Content Addressing
A chunk’s name is the hash of its content — so identity, deduplication, and integrity all come from one idea.
In Dits, a chunk is not addressed by where it lives or what you called it. It is addressed by what it is: the BLAKE3 hash of its bytes. That hash is the chunk's permanent name. Change one byte and you get a different name pointing at different content; change nothing and you get the same name every time, on every machine.
Same bytes, same address, stored once
Because the address is derived purely from content, two pieces of identical data resolve to the same hash and therefore the same stored object. Writing the same chunk twice is a no-op the second time — the store already has it. This is the mechanism behind exact deduplication: it falls out of the addressing scheme rather than needing a separate bookkeeping pass.
# Same content -> same BLAKE3 address, regardless of filename
$ blake3 weights-v1.safetensors
b3:9f2c... 8a1e
$ cp weights-v1.safetensors copy.safetensors
$ blake3 copy.safetensors
b3:9f2c... 8a1e # identical address -> stored once, not twice
# Flip a single byte -> a completely different address
$ blake3 weights-v1-edited.safetensors
b3:41d7... 0c93Every read is verified
Because the name is the hash, a read can re-hash what it loaded and compare. If a byte rotted on disk, was truncated, or was tampered with, the recomputed hash will not match the address that was requested, and the read fails loudly. Corruption becomes detectable instead of silent — you never hand a model trainer a quietly damaged shard.
Why BLAKE3
- Fast — it keeps up with disk and network throughput, so verifying on every read is not a tax you feel.
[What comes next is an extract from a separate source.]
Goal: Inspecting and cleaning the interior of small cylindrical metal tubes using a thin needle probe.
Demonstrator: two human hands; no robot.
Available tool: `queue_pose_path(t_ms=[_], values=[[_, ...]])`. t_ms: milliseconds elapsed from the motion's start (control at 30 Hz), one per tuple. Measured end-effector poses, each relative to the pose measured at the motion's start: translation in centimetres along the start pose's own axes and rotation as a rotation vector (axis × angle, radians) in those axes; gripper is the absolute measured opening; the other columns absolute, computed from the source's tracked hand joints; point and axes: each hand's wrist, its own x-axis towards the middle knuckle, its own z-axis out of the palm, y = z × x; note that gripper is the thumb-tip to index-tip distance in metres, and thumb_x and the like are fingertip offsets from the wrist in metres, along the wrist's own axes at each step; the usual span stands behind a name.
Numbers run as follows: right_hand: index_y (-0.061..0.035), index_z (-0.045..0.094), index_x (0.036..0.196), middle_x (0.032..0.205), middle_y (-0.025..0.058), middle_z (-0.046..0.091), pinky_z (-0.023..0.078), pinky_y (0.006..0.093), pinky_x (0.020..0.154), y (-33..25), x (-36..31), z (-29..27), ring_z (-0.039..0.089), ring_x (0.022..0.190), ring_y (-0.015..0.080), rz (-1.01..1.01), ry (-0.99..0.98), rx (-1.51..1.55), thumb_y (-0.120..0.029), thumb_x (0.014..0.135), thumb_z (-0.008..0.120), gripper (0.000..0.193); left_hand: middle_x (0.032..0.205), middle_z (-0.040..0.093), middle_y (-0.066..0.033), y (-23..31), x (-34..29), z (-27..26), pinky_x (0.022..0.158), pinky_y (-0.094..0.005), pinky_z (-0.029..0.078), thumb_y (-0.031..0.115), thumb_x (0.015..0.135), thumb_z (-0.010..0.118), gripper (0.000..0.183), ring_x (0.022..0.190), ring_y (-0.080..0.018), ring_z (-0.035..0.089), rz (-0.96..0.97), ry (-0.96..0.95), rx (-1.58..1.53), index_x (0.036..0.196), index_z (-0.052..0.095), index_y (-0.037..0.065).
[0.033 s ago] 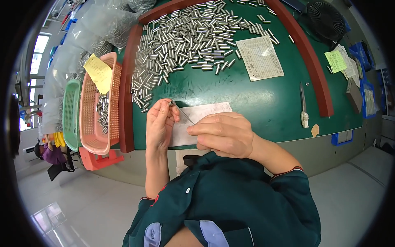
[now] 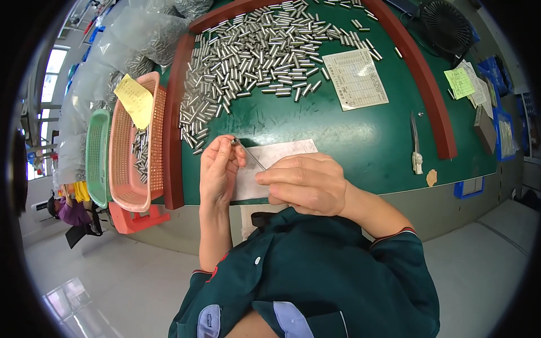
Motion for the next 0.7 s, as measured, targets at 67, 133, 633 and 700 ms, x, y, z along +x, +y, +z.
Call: queue_pose_path(t_ms=[67,133,633,700], values=[[-0.0035,0.049,0.093,0.088,0.0149,0.063,0.053,0.0316,0.055,0.09,-0.09,0.44,0.063,0.066,0.0259,0.000,0.046,0.004,-0.011,0.073,0.066,0.027,0.070,0.057,-0.0082,0.05,-0.02,0.07,0.058,-0.0239,0.043,0.019,0.091,0.049,0.019,0.059,-0.0123,0.051,-0.005,0.012,0.022,0.090,0.053,0.001],[-0.0035,0.053,0.088,0.088,0.0137,0.063,0.052,0.0294,0.054,0.09,-0.12,0.51,0.063,0.066,0.0249,-0.001,0.090,0.011,-0.008,0.063,0.073,0.032,0.070,0.057,-0.0082,0.06,-0.01,0.13,0.058,-0.0238,0.043,0.018,0.091,0.049,0.018,0.059,-0.0122,0.051,-0.002,0.007,0.024,0.089,0.053,0.001],[-0.0039,0.049,0.095,0.088,0.0144,0.063,0.053,0.0317,0.055,0.03,-0.19,0.46,0.063,0.069,0.0254,-0.056,0.011,-0.103,-0.014,0.080,0.062,0.023,0.069,0.059,-0.0081,-0.35,-0.24,0.43,0.055,-0.0219,0.043,0.011,0.088,0.053,0.013,0.057,-0.0106,0.052,0.042,0.047,0.137,0.087,0.055,-0.001],[-0.0038,0.050,0.096,0.088,0.0133,0.064,0.053,0.0313,0.055,0.08,-0.18,0.36,0.063,0.069,0.0251,-0.016,0.030,-0.099,-0.012,0.078,0.064,0.025,0.069,0.059,-0.0082,-0.35,-0.25,0.55,0.055,-0.0216,0.043,0.011,0.087,0.054,0.012,0.057,-0.0105,0.052,0.040,0.057,0.140,0.087,0.055,-0.002]])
- Collision-resistant — distinct content reliably gets distinct addresses, which is what makes dedup safe.
- Deterministic — the same bytes hash the same way everywhere, so addresses are portable across machines and time.
Content addressing is layer L1 of Three-Layer Addressing, and it is the part that works today. It pairs with Chunking & Deduplication: chunking decides what gets a content address, and addressing decides how those pieces are named and verified.